Well, using kismet to sniff out active MAC addresses of clients and
access points is dead simple, and MAC spoofing is even easier (emerge
net-analyzer/macchanger). Obviously trying to use a MAC that's already
active could result in collisions/IP conflict so the drive-by wifi
hijackers probably won't get much use of it, but if someone is doing
an attack on you they can wait for your laptop to be turned off or
wireless traffic idle, and then hop on that MAC and get in your
network. Even that should not be a problem if you've got eveything
else secured (like, if you allow passwordless entry to samba shares
from local address, and someone gets on your wireless, that could be
bad unless you put wifi in a different vlan or whatever). I don't have
mine set up that sophisticated, I am putting my faith in WPA2 being
strong enough to keep out intruders. I know I should probably be more
careful but I'm trusting and lazy.
My internal devices are not
necessarily protected from each other.
I don't use MAC filtering, but I have the DHCP leases tied to MAC
addresses; I don't restrict it only to those addresses though.
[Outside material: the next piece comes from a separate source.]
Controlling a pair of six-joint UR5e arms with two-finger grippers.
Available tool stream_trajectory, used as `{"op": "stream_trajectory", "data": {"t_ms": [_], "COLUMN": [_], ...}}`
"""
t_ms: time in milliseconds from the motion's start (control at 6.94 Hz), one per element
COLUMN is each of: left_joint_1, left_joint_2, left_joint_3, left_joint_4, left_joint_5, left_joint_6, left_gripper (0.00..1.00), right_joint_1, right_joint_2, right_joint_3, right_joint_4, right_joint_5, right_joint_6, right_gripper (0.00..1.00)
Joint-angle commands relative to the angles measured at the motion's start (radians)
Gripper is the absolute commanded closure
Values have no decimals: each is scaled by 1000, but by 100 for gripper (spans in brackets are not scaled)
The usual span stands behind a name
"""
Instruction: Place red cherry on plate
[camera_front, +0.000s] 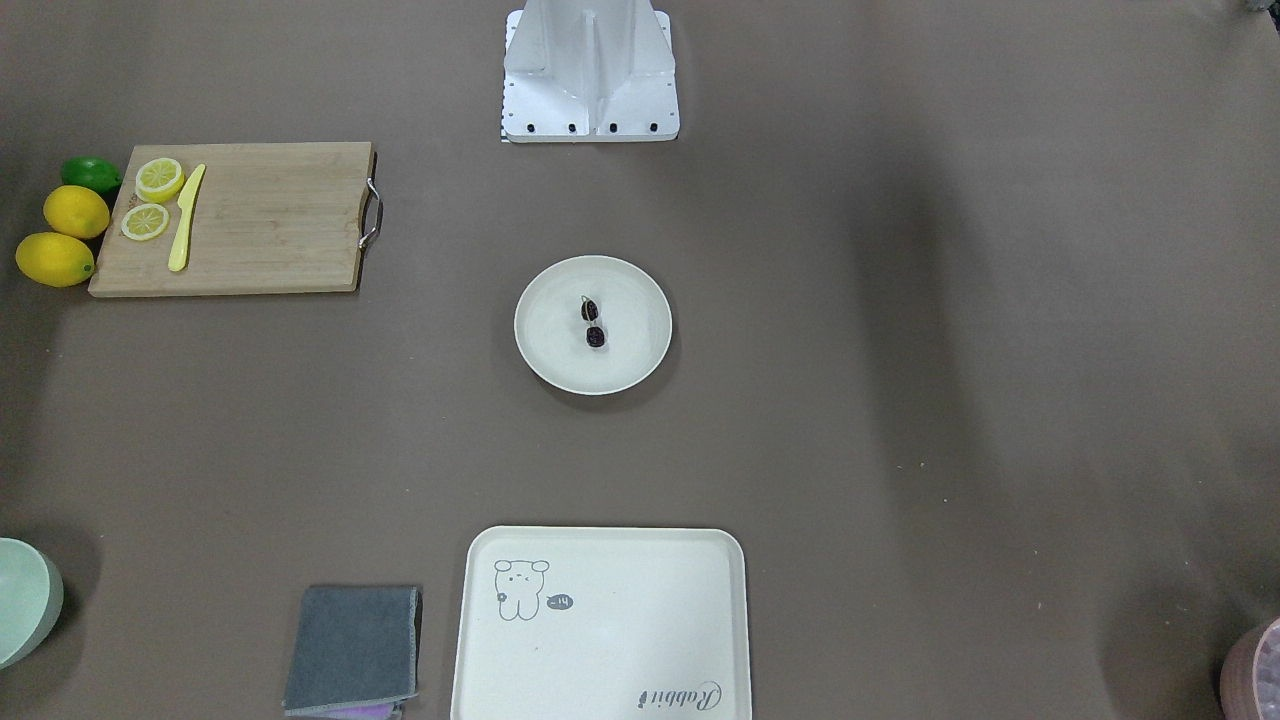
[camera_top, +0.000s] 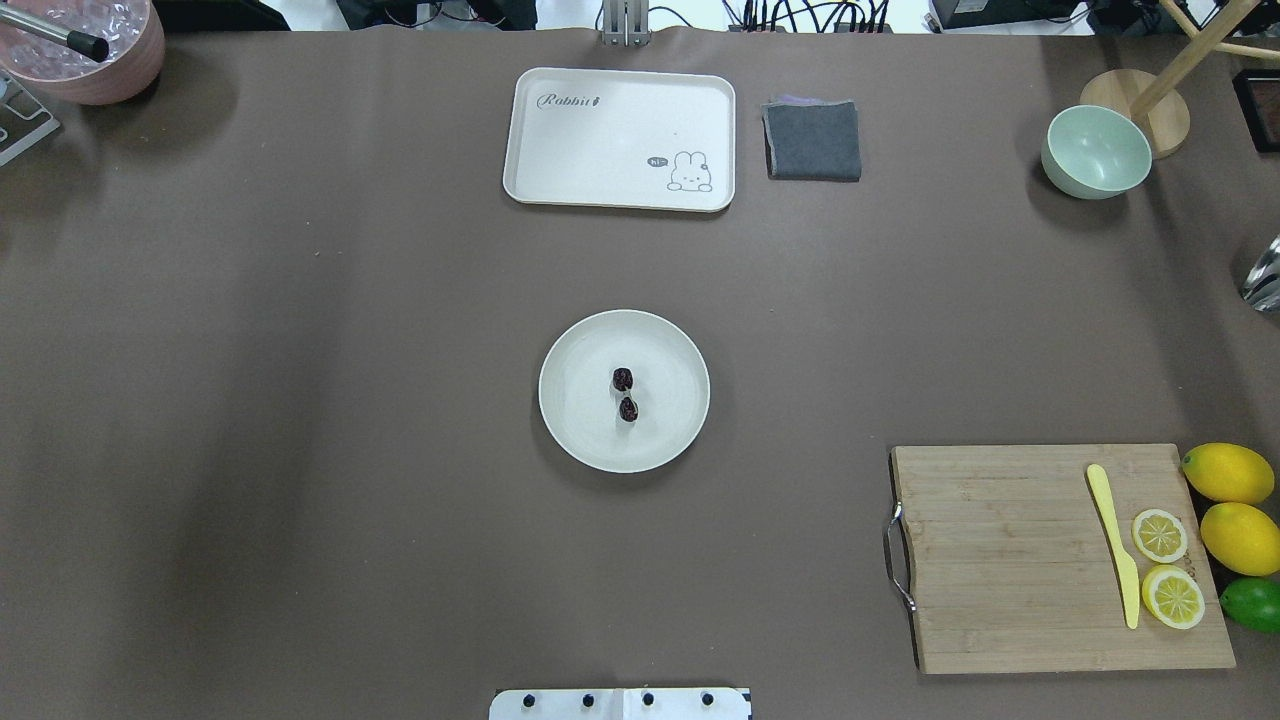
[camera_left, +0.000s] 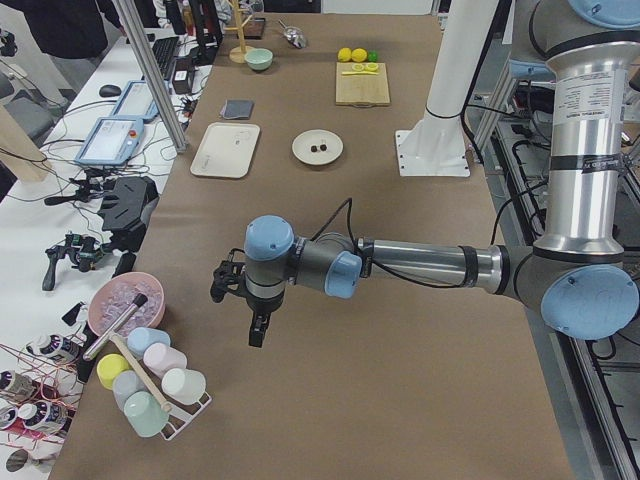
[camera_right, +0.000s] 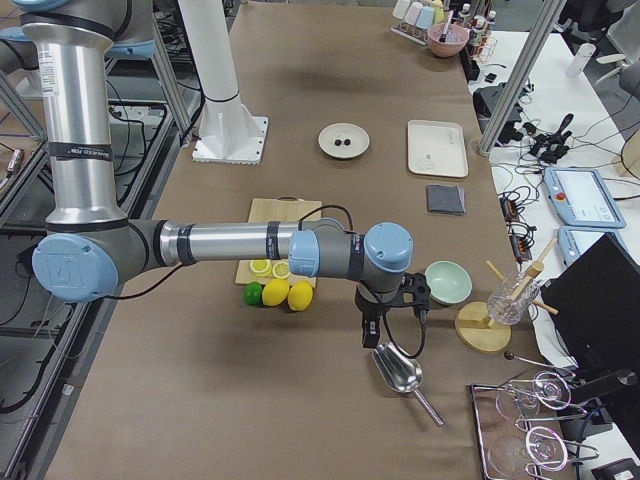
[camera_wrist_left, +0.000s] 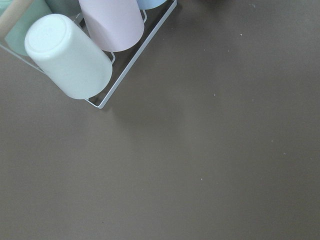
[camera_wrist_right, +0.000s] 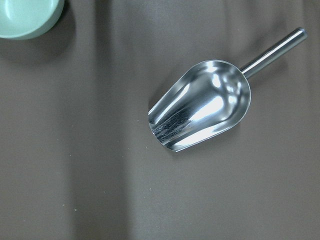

I have
a range (192.168.0.101-109) for reserved IP addresses, and dynamic
from 110+. My main desktop has 2 NICs and Wifi, second desktop has 2
NICs, Laptop has NIC & Wifi, cell phone has Wifi, land phone is Voip,
I have a second wireless router set up as a wireless bridge to which
my Xbox, Xbox 360 & Slingbox are attached, as well as any visitors who
happen to need to plug in a laptop in my living room.
I let some of
my devices get dynamic IPs just because it doesn't matter (vonage,
slingbox, xbox 360) but the PCs I like to have well-defined addresses.